Collected data:
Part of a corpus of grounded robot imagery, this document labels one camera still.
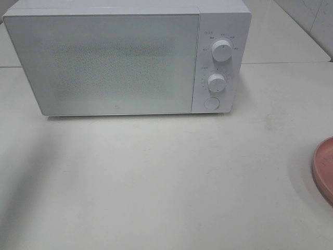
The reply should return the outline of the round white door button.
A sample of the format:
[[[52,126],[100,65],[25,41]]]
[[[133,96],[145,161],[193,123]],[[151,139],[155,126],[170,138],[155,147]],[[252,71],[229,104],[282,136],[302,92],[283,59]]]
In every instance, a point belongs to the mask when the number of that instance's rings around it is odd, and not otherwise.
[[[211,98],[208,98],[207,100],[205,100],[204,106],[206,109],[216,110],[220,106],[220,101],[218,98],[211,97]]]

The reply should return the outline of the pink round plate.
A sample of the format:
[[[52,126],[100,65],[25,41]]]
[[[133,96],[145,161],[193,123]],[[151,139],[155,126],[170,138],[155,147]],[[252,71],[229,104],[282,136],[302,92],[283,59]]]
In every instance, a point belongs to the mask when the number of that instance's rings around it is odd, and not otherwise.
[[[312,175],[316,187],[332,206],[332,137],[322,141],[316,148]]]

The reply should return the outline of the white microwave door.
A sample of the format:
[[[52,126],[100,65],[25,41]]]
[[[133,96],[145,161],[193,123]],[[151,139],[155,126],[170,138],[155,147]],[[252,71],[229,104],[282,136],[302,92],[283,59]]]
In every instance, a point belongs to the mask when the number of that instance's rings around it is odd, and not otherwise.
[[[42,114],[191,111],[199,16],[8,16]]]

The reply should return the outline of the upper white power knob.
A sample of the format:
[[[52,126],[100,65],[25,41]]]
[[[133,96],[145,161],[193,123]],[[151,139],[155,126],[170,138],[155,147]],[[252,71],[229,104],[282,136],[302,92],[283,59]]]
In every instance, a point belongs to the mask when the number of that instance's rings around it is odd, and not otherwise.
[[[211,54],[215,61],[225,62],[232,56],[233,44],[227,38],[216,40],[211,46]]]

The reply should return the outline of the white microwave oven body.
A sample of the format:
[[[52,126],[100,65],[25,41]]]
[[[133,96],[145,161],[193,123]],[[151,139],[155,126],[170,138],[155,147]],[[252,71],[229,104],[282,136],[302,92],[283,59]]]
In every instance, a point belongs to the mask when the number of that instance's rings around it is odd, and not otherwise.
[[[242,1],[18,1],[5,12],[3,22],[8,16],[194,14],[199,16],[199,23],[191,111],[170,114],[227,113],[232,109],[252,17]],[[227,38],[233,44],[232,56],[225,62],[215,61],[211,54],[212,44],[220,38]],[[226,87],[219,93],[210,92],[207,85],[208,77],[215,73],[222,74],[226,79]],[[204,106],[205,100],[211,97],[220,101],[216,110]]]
==
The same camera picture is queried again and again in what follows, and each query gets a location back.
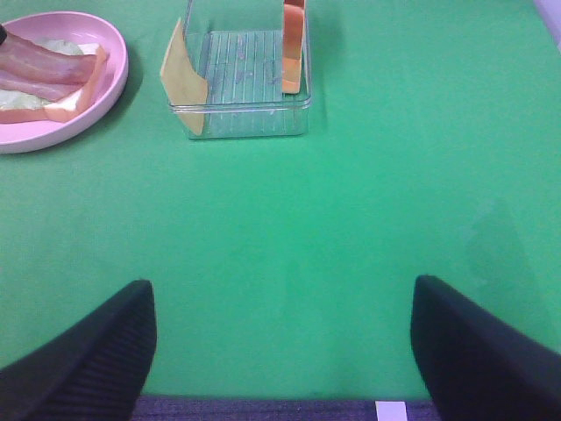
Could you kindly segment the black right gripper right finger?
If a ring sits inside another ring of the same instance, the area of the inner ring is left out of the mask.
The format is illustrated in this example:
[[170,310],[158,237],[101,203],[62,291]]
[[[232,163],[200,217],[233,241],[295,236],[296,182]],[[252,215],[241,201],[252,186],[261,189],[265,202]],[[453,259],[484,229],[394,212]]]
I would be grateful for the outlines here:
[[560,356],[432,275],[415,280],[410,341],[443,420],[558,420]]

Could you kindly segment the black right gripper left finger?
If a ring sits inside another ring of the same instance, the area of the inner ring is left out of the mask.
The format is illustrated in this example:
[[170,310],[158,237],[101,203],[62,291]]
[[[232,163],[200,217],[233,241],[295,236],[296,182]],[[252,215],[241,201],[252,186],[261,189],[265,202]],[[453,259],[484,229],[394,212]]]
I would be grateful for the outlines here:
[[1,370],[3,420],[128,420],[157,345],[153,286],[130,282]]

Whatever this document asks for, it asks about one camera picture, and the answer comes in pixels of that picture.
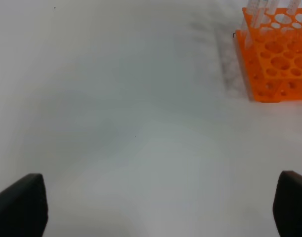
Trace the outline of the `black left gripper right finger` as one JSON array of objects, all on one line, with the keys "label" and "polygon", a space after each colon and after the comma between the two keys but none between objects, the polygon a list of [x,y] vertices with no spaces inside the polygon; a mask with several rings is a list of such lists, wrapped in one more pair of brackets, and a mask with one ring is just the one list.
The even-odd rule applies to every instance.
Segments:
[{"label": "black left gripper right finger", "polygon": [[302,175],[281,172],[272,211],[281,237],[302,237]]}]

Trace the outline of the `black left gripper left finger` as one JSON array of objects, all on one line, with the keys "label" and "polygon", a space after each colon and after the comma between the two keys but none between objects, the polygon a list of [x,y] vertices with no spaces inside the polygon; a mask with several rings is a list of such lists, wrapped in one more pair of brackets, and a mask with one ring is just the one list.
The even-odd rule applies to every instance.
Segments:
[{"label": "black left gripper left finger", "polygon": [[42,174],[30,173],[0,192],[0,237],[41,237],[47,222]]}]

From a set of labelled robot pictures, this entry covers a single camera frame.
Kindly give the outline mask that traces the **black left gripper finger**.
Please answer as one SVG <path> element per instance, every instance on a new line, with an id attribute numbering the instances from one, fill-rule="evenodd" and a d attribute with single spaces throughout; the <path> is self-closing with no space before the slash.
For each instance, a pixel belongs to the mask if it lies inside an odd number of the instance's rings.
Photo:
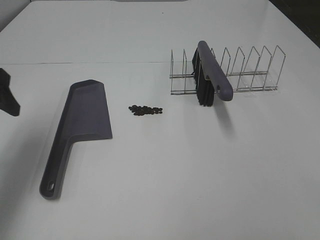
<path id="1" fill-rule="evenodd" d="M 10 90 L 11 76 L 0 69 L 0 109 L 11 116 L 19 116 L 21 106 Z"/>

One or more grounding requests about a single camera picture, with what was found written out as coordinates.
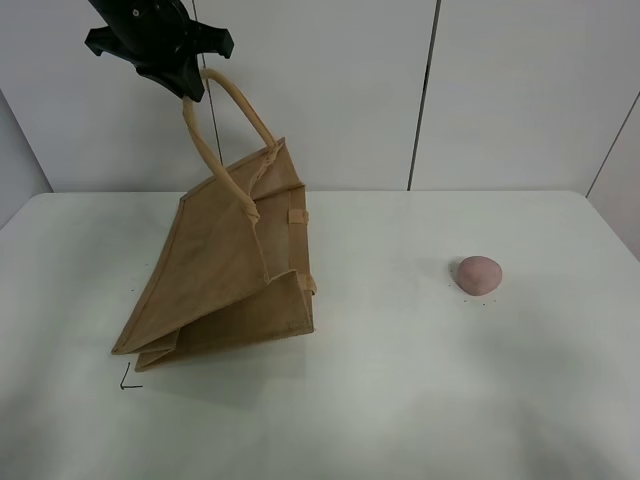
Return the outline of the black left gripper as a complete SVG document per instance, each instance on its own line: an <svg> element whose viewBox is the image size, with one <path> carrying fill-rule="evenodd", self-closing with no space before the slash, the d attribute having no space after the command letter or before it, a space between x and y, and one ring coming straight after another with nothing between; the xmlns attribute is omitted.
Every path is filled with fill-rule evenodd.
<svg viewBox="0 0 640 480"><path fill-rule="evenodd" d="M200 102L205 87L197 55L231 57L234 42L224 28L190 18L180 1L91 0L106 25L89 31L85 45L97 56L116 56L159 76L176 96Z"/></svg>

_What is being asked_
Give the number of lines in the data that contain the string "answer", and nothing else.

_Output for this exercise_
2